Summary
In the current FMHA / attention-related CUTLASS wrapper (and MLA phase1 path), the following areas appear to have potential risks in terms of correctness, robustness, and debuggability:
- Varlen option derivation is logically unsafe
- Input tensor validation is too weak
op.can_implement() failure messages are not very informative
- Workspace handling is left as TODO and may cause runtime issues
(1) Varlen option derivation is logically unsafe (important)
Observed in:
get_options() where:
options.q = q.size(0) / options.b;
options.k = k.size(0) / options.b;
This logic only makes sense for dense batched (fixed sequence length) inputs.

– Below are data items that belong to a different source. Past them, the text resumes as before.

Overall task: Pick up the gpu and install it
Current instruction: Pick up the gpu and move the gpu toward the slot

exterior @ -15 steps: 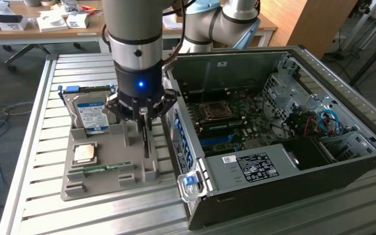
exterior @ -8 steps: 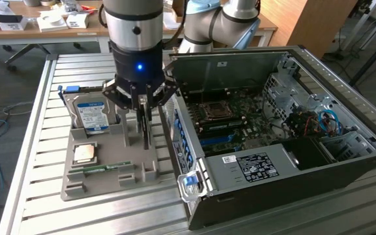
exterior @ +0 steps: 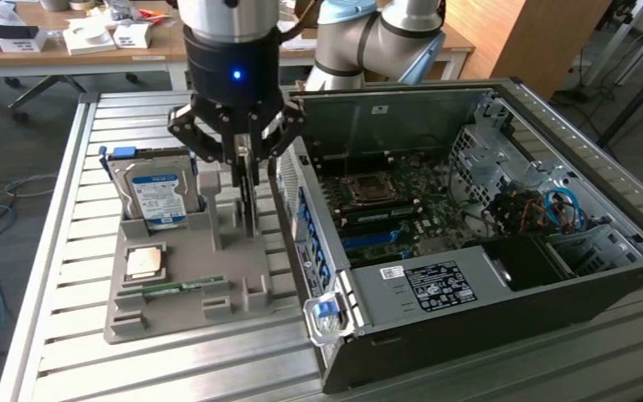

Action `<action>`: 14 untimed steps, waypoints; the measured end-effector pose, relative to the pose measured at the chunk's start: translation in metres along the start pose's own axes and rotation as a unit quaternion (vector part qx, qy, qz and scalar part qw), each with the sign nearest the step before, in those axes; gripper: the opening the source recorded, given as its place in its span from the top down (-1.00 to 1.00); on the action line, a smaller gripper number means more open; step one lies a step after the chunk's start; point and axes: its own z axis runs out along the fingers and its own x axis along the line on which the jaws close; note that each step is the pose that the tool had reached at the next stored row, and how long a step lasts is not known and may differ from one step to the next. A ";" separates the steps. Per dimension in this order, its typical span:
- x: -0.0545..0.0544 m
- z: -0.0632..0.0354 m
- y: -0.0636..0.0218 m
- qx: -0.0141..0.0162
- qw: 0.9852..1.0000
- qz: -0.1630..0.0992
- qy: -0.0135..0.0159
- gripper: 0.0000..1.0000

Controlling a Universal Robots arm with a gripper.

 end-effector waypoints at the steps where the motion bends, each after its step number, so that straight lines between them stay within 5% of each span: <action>1: 0.000 -0.0048 0.0002 0.000 1.000 0.000 0.000 0.48; 14: -0.002 -0.0636 0.0028 0.000 1.000 0.000 0.000 0.48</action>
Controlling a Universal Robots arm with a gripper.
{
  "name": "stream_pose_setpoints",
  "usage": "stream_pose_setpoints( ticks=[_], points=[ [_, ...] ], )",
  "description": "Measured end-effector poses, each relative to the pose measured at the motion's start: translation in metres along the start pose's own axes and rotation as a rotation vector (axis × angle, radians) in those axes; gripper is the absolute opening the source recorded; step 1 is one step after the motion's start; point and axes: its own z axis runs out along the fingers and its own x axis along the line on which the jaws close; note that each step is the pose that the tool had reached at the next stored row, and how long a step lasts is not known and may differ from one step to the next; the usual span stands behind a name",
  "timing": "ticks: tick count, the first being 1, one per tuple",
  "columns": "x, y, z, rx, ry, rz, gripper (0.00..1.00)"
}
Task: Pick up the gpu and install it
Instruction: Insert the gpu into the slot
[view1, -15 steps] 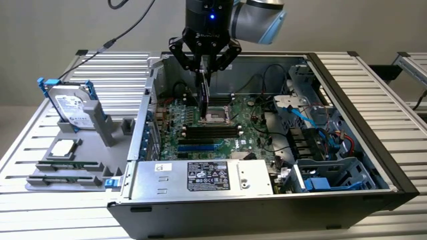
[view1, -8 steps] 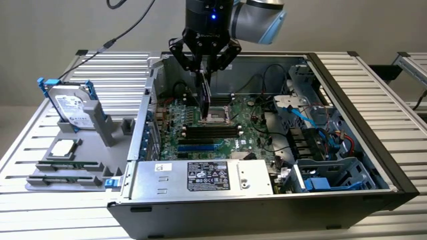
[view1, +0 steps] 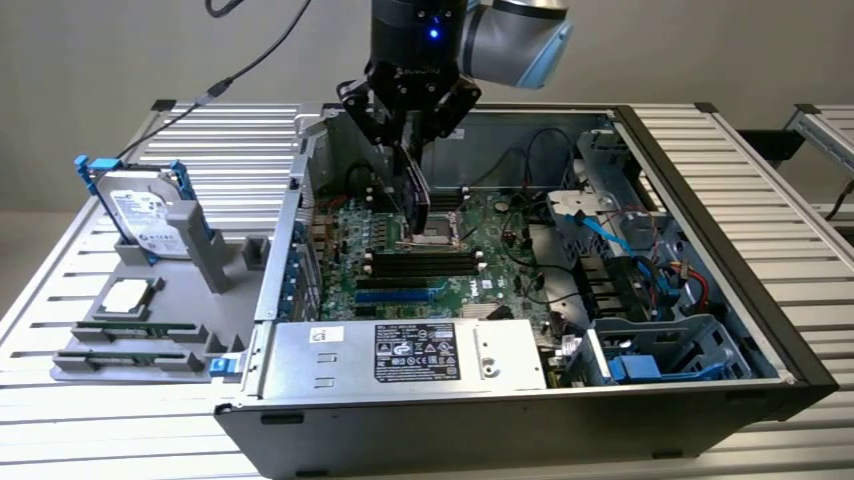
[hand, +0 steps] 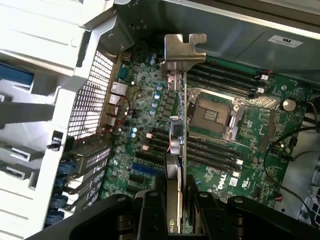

In varlen mode, q.size(0) and k.size(0) often represent the total token counts (e.g. last element of prefix-sum).
Dividing by b produces an average-like value that may not match the actual maximum sequence length.
Why this is risky
Varlen kernels usually rely on:
max_seqlen_q
max_seqlen_kv
Using total_tokens / b may:
- Underestimate the required shape
- Break stride or shape assumptions
- Lead to
can_implement failures or undefined behavior
Example
b = 2
seqlen = [1, 4096]
total_tokens = 4097
options.q = total_tokens / b = 2048
actual max_seqlen = 4096
This creates an inconsistent problem shape.
Suggested fix
When kIsVarlen (or equivalent flag) is set:
- Derive
options.q and options.k from max_seqlen_q / max_seqlen_kv, or
- Leave them as placeholders and finalize the shape only in
initialize_varlen()
(2) Input tensor validation is too weak
Observed near kernel argument preparation / launch path.
Current checks only validate some stride conditions.
To avoid silent miscompilation or memory issues, stronger validation is recommended.
Suggested checks
- All tensors are CUDA tensors
- All tensors use expected dtype (bf16/fp16/fp8 as required)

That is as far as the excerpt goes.